- **PROBLEM TO SOLVE**
Starting with the first line, output the data exactly, through to the last line.

- **DATA SHOWN**
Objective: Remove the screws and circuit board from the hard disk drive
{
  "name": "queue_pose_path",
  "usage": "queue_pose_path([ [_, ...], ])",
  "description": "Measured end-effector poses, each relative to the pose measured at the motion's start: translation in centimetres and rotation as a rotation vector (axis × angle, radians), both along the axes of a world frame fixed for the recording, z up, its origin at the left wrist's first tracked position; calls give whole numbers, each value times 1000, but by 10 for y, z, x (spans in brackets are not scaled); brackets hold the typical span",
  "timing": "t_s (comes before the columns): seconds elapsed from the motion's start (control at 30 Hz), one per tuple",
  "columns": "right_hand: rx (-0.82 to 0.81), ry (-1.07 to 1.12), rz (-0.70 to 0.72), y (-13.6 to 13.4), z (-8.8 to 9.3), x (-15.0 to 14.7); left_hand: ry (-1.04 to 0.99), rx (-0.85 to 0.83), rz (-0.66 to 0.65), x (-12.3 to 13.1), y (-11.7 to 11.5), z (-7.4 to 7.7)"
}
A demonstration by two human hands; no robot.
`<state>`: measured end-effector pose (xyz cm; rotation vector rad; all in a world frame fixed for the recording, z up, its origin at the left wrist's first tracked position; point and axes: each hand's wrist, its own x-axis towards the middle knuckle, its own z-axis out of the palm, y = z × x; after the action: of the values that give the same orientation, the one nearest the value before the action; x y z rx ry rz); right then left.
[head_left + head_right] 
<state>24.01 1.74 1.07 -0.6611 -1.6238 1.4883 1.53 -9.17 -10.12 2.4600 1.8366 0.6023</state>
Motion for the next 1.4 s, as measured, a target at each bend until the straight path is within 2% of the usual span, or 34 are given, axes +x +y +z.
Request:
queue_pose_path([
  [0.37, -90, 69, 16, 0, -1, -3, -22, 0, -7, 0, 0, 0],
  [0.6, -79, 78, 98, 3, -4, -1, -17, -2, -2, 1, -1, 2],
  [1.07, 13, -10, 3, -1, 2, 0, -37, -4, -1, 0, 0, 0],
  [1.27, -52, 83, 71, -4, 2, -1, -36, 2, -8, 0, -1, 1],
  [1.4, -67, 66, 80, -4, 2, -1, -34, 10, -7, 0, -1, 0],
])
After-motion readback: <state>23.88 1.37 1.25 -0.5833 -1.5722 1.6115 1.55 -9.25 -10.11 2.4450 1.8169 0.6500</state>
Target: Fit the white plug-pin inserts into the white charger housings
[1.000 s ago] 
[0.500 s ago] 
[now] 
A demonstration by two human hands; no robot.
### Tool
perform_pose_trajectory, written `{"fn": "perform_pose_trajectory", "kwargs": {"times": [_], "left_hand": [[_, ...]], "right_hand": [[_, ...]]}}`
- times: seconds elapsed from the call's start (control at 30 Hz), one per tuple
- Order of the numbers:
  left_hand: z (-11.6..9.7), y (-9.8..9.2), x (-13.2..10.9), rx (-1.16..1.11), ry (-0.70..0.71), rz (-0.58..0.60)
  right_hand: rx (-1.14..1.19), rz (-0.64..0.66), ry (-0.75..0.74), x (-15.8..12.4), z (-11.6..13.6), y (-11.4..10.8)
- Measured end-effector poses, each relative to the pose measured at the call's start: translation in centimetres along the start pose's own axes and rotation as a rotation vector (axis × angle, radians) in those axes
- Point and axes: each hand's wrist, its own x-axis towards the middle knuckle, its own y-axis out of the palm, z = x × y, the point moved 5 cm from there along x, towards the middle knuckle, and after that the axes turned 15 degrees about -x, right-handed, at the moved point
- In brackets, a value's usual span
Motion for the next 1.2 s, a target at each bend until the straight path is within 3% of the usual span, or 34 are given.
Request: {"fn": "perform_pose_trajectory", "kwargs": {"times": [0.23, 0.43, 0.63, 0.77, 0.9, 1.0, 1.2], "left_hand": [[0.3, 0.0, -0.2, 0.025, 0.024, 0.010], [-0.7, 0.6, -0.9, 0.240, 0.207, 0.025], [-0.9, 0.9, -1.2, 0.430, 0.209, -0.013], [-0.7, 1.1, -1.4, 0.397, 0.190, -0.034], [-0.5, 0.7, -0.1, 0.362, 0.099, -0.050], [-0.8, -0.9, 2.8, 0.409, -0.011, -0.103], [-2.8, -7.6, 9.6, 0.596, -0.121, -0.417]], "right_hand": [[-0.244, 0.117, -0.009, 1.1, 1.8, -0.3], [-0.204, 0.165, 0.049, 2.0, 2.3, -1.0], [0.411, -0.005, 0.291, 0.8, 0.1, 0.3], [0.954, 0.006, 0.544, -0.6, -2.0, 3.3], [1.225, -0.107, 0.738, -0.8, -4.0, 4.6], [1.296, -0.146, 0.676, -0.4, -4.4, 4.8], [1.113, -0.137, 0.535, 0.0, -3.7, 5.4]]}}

- **RESULT OF THIS EXERCISE**
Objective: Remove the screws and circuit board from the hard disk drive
{
  "name": "queue_pose_path",
  "usage": "queue_pose_path([ [_, ...], ])",
  "description": "Measured end-effector poses, each relative to the pose measured at the motion's start: translation in centimetres and rotation as a rotation vector (axis × angle, radians), both along the axes of a world frame fixed for the recording, z up, its origin at the left wrist's first tracked position; calls give whole numbers, each value times 1000, but by 10 for y, z, x (spans in brackets are not scaled); brackets hold the typical span",
  "timing": "t_s (comes before the columns): seconds elapsed from the motion's start (control at 30 Hz), one per tuple",
  "columns": "right_hand: rx (-0.82 to 0.81), ry (-1.07 to 1.12), rz (-0.70 to 0.72), y (-13.6 to 13.4), z (-8.8 to 9.3), x (-15.0 to 14.7); left_hand: ry (-1.04 to 0.99), rx (-0.85 to 0.83), rz (-0.66 to 0.65), x (-12.3 to 13.1), y (-11.7 to 11.5), z (-7.4 to 7.7)"
}
A demonstration by two human hands; no robot.
`<state>`: measured end-effector pose (xyz cm; rotation vector rad; all in a world frame fixed for the recording, z up, its origin at the left wrist's first tracked position; point and axes: each hand's wrist, its own x-axis towards the middle knuckle, its own z-axis out of the palm, y = z × x; after the action: of the values that give the same orientation, the one nearest the value before the action; x y z rx ry rz); right then left.
[head_left + head_right] 
<state>24.01 1.74 1.07 -0.6611 -1.6238 1.4883 1.53 -9.17 -10.12 2.4600 1.8366 0.6023</state>
Motion for the next 1.4 s, as measured, a target at each bend until the straight path is within 2% of the usual span, or 34 are given, axes +x +y +z.
Request:
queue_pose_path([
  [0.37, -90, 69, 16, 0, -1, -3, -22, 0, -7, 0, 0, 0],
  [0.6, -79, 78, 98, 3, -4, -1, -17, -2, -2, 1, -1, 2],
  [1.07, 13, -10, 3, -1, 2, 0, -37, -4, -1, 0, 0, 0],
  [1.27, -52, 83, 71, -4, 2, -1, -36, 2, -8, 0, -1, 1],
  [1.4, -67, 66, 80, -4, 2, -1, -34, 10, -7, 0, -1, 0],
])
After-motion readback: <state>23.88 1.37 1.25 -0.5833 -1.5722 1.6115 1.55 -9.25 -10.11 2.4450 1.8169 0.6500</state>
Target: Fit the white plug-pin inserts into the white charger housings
[1.000 s ago] 
[0.500 s ago] 
[now] 
A demonstration by two human hands; no robot.
### Tool
perform_pose_trajectory, written `{"fn": "perform_pose_trajectory", "kwargs": {"times": [_], "left_hand": [[_, ...]], "right_hand": [[_, ...]]}}`
- times: seconds elapsed from the call's start (control at 30 Hz), one per tuple
- Order of the numbers:
  left_hand: z (-11.6..9.7), y (-9.8..9.2), x (-13.2..10.9), rx (-1.16..1.11), ry (-0.70..0.71), rz (-0.58..0.60)
  right_hand: rx (-1.14..1.19), rz (-0.64..0.66), ry (-0.75..0.74), x (-15.8..12.4), z (-11.6..13.6), y (-11.4..10.8)
- Measured end-effector poses, each relative to the pose measured at the call's start: translation in centimetres along the start pose's own axes and rotation as a rotation vector (axis × angle, radians) in those axes
- Point and axes: each hand's wrist, its own x-axis towards the middle knuckle, its own y-axis out of the palm, z = x × y, the point moved 5 cm from there along x, towards the middle knuckle, and after that the axes turned 15 degrees about -x, right-handed, at the moved point
- In brackets, a value's usual span
Motion for the next 1.2 s, a target at each bend until the straight path is within 3% of the usual span, or 34 are given.
Request: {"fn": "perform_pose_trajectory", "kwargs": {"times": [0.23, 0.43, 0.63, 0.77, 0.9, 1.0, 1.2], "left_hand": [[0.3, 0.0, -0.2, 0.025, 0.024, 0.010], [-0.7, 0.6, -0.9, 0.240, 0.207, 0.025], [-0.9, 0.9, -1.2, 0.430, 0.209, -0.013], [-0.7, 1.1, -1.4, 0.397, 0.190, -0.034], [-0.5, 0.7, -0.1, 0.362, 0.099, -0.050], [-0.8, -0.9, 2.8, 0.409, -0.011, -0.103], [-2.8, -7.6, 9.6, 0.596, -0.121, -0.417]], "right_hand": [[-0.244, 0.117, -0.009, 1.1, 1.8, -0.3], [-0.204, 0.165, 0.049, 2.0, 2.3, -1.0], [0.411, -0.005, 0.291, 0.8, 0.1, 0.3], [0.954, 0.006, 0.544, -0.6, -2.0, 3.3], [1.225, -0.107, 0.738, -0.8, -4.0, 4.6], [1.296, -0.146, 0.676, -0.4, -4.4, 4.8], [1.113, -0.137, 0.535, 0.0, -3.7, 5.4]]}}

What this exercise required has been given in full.